I could not wait to board Chief Two Guns and start our trip across Swift Current Lake. At the other side of the lake we had a short hike to Josephine Lake where we boarded Morning Eagle. After crossing this lake we began our very easy hike up tp Grinnell Lake. I wanted to hike up to the Glacier but I knew there was no way I could even dream of doing the extremely difficult 11 mile hike so I settled to hike to the lake instead. WOW, this turned out to be my favorite area of the Park. I was much happier being at Grinnell Lake looking up at the Glacier and the beautiful waterfalls than being way up at the Top in front of Grinnell Glacier.
We had lunch here soaking up the views and just relaxing. We also hiked up to the hidden waterfall. Glacier did not disappoint. As a matter of fact, we decided that it doesn’t really matter which area of the park you visit or which trails you hike Glacier provides you with astounding beauty. Before heading back to catch our return boat at Josephine Lake we all were jumping with Joy at the marvelous day we had.
I was so happy that Melissa and Stephanie had time together on this trip. It’s nice to see your children spend quality time together.
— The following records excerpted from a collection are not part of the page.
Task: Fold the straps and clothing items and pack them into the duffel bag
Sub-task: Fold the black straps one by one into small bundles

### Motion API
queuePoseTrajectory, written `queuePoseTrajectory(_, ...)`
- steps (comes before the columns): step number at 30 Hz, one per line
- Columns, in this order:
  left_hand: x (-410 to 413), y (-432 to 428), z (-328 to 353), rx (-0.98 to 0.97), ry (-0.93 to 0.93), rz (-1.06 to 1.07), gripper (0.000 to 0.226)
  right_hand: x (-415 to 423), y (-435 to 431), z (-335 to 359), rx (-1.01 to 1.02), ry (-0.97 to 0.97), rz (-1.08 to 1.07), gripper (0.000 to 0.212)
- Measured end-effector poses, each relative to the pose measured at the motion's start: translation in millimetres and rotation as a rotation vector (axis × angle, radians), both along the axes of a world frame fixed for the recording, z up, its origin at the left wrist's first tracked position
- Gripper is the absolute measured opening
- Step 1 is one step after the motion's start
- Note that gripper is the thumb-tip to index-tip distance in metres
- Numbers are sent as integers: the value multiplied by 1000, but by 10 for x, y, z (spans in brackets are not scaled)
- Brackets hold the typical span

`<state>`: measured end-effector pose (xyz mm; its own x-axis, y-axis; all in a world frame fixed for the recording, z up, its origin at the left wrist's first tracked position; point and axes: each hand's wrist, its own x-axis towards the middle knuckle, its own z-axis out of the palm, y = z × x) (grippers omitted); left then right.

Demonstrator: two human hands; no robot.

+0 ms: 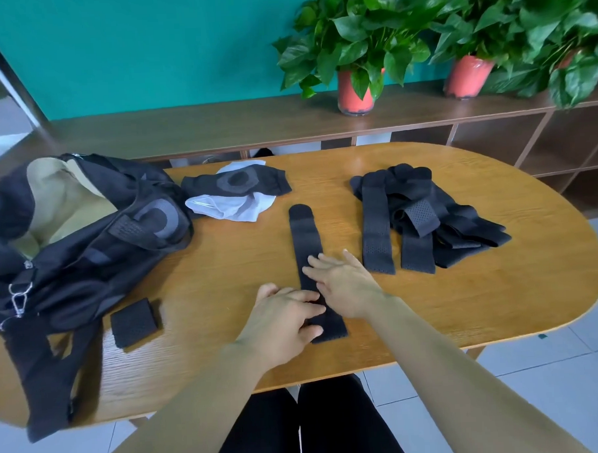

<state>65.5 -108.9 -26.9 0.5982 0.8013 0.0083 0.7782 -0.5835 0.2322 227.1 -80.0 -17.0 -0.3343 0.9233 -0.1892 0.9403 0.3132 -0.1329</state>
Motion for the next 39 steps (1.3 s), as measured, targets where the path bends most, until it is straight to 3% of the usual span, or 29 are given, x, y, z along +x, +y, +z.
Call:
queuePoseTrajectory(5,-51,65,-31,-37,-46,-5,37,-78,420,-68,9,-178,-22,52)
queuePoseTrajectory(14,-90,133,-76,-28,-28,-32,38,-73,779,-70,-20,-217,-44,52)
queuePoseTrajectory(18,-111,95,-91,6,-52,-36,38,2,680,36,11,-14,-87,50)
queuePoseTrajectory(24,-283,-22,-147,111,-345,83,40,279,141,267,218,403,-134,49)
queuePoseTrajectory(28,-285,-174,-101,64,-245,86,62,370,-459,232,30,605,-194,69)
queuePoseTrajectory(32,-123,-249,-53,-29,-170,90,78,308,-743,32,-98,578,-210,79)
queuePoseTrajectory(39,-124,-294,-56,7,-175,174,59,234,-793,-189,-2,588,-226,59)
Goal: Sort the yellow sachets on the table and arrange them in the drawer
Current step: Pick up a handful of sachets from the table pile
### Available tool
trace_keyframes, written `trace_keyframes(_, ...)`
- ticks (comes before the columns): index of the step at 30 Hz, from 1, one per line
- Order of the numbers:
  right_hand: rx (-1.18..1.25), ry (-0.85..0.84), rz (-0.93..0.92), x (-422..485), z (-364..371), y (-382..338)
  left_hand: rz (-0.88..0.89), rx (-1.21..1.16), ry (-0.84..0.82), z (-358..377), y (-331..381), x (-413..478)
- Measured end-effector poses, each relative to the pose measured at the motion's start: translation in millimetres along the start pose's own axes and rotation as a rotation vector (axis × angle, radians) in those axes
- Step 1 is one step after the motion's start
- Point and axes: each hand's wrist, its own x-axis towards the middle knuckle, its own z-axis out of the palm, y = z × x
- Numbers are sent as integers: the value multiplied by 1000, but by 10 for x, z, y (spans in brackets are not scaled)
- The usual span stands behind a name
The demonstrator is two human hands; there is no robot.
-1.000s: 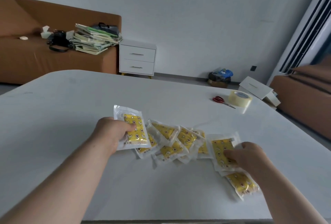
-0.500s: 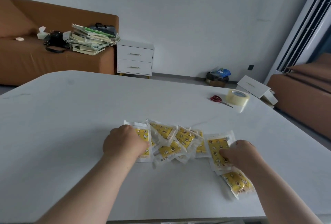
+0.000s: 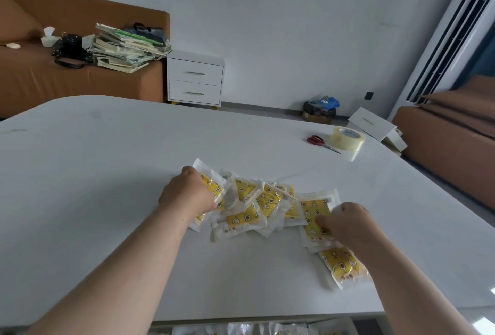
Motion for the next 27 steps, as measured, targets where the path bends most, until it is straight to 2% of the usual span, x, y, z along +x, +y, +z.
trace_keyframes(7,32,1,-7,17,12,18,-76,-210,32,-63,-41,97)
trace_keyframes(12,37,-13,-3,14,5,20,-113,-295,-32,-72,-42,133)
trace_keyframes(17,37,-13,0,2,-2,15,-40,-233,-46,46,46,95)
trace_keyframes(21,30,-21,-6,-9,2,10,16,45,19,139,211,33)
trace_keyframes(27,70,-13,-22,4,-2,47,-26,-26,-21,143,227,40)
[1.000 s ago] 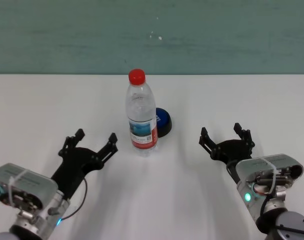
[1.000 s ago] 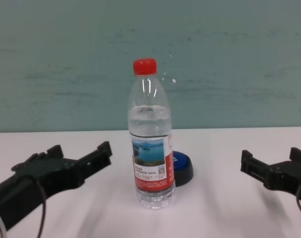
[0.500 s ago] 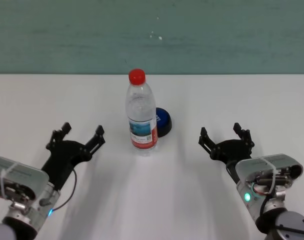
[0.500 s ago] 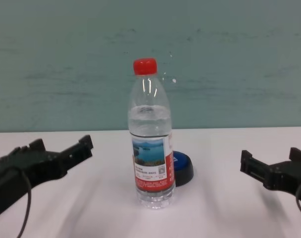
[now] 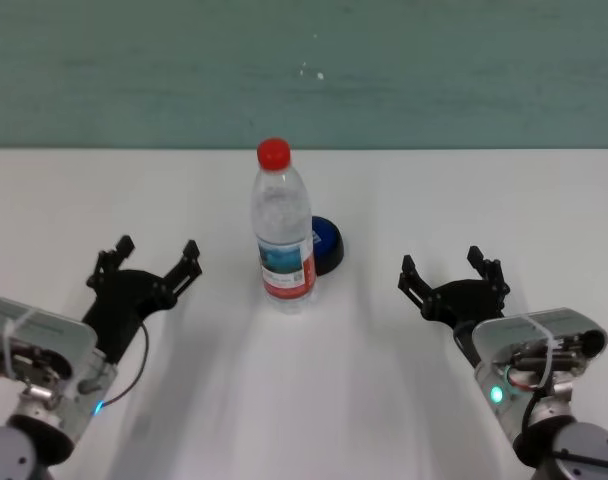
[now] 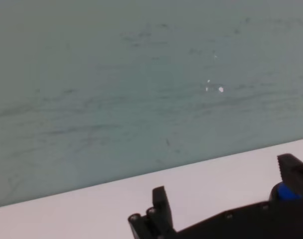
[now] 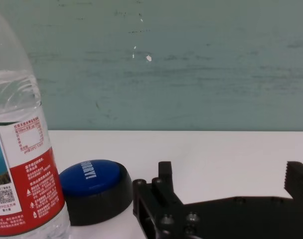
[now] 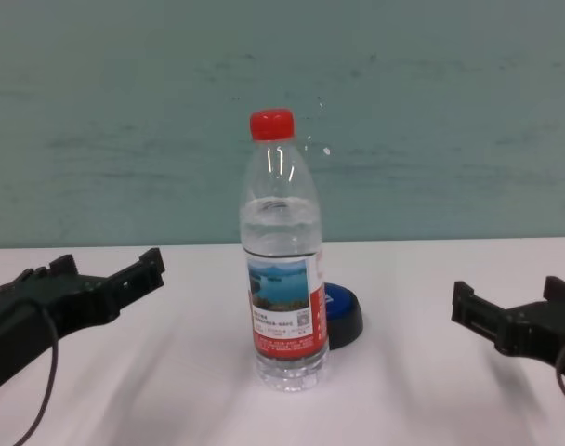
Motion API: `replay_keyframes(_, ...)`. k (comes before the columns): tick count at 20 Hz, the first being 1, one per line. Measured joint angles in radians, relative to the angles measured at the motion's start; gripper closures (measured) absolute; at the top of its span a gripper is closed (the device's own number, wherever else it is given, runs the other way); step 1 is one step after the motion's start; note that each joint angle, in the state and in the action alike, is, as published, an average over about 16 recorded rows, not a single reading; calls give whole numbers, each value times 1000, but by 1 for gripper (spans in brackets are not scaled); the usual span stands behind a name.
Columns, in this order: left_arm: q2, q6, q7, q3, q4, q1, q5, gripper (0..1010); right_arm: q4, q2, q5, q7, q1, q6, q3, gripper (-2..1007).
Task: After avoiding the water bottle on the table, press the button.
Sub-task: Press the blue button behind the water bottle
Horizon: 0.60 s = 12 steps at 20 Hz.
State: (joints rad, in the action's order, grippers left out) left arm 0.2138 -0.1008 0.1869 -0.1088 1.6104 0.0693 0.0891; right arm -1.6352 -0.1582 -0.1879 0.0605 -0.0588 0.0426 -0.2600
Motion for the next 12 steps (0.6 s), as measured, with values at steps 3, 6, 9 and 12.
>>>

We decided to stop at the East Entrance Visitor Center before going back to our Lodge at Saint Mary’s. When talking to the Park Ranger I told him I was disappointed that we had not been able to make it to Hidden Lake because the parking lot filled so quickly. He told me a secret on how to go there. He said that if we showed up at the East Entrance, the less visited side, at 7:00 AM we were almost guaranteed to get shuttle tickets. So that is exactly what we did and the next morning we were on the shuttle heading to Logan’s Pass. I was so excited to get to hike up to the overlook to Hidden Lake. Most of the 3 mile round trip hike was on a wooden board walk with lots of steps and elevation change.
Melissa was quite interested in the construction of this boardwalk as she has intentions of building something similar at Sky Ridge Yurts very soon.
Logan Pass is the highest point on Going to the Sun Road. It is actually a triple divide peak Water that falls at the summit can flow either to the Pacific Ocean, the Atlantic Ocean or the Arctic Ocean. Since we were so high the views from this trail were amazing.
No matter which way you looked there was an amazing view!
Once we reached the overlook we understood why this is one of the must do hikes in the Park. Although Hidden Lake is quite beautiful I will always remember Grinnell Lake as my favorite spot in the park.
Another favorite hike at Logan Pass is the Highline Trail. If you are afraid of heights this may not be a trail for you. I’ve marked with arrows where people are on the trail. I hope you are able to zoom in to see them. Notice the road below too.
The last part of our adventure was closer to West Entrance on the Trail of the Cedars. It’s a very short hike through the Cedars on a boardwalk. You can veer off and go to Avalanche Lake. We did not have the time nor energy to do so but I believe it would be worth your time to see.
Who would have thought you could get married in Glacier? But you can.
After this, our last hike in the Park, we made a dinner stop at the Wandering Gringo in West Glacier.
Once we realized it was a food truck we knew we were in for a treat. This burrito must have weighed a good 3 pounds.
For our last night, William and I stayed at the McDonald Lodge and the girls went outside the Park to stay at Under Canvas. We are so grateful that Melissa and Stephanie traveled with us. Most of the photographs were contributed to this post by them. I do hope they travel with us again soon.
If Glacier National Park is not on your Bucket List it should be. We saw a few animals at a distance but other hikers described up close encounters with moose, bear, and mountain goats. However the views are the real reason you should visit Glacier.